Post #3The problem I have with this is not so much the formulation "God is Love," which is very nearly without meaning beyond "God loves us" -- more on that in a moment -- but the fact that the application given here is really the inverse of that statement: "Love is God."arunangelo wrote:God is love. Therefore, faith in God is faith in love (which is God’s Spirit). Since true love was revealed in Jesus, who sacrificed His life to free us (who were unfaithful to Him and sinned against Him) from sin; true faith is to believe in this type of love. We would, therefore, be merciful, (Matthew 9:13), compassionate, forgiving (Luke 6:37), humble, gentle, self-controlled, patient, generous, faithful, kind and pure of heart (Galatians 5:24-26). In addition, we would do good acts not because the law requires them, or we are afraid of punishment, or we want to be rewarded; but because we love God.
No, it isn't. Undifferentiated love for all is neither wise nor holy. Sometimes wrath and even violence is appropriate and necessary, "turn the other cheek" notwithstanding.

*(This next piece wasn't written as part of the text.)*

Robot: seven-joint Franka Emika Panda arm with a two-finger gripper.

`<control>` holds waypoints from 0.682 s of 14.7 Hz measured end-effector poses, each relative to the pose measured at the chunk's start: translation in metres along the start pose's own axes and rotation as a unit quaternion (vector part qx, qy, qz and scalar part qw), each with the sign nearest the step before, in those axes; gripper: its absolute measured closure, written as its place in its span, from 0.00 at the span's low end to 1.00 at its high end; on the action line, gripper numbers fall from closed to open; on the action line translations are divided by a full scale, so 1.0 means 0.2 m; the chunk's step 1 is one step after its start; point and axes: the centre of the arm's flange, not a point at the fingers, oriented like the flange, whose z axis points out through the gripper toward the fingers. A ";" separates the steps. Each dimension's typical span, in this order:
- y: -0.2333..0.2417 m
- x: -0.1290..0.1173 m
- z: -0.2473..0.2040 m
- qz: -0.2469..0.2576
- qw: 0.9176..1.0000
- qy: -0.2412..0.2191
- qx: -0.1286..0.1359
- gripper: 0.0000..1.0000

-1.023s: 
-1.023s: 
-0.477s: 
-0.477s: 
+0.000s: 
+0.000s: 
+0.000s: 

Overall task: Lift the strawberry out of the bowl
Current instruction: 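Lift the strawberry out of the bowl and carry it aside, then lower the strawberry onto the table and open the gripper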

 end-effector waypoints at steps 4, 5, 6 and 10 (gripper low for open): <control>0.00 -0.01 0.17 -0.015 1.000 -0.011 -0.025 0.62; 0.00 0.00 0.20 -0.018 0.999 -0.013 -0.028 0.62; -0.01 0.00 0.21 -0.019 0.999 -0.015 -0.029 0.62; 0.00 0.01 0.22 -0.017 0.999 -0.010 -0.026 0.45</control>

On "God is Love": In Jewish tradition, God is not necessarily regarded as "loving." It seems clear that God sometimes loves, but not always. God can be wrathful too, in the Bible. When Maimonides, the great 12th-century rabbi who is still considered one of the greatest teachers in Jewish history, formulated his (debatable and long-debated) Thirteen Principles of Faith, the usual suspects were all there -- omniscient, omnipotent, eternal, Creator, allathat, none of which have ever achieved the status of dogma in Judaism -- but "all-loving" never made the cut, even with Maimonides.
In Jewish lore, the phrase "God is Love" is rarely heard; that formulation seems to be more a Christian thing. In the Jewish faith, one is more likely to see God identified with the word emet.
"Truth." God is Truth. And that does not mean "religious dogma." It's worth noting that in the Talmud, it is said that a well-constructed logical argument, a Truth arrived at through reason, has the force and authority of a Biblical commandment.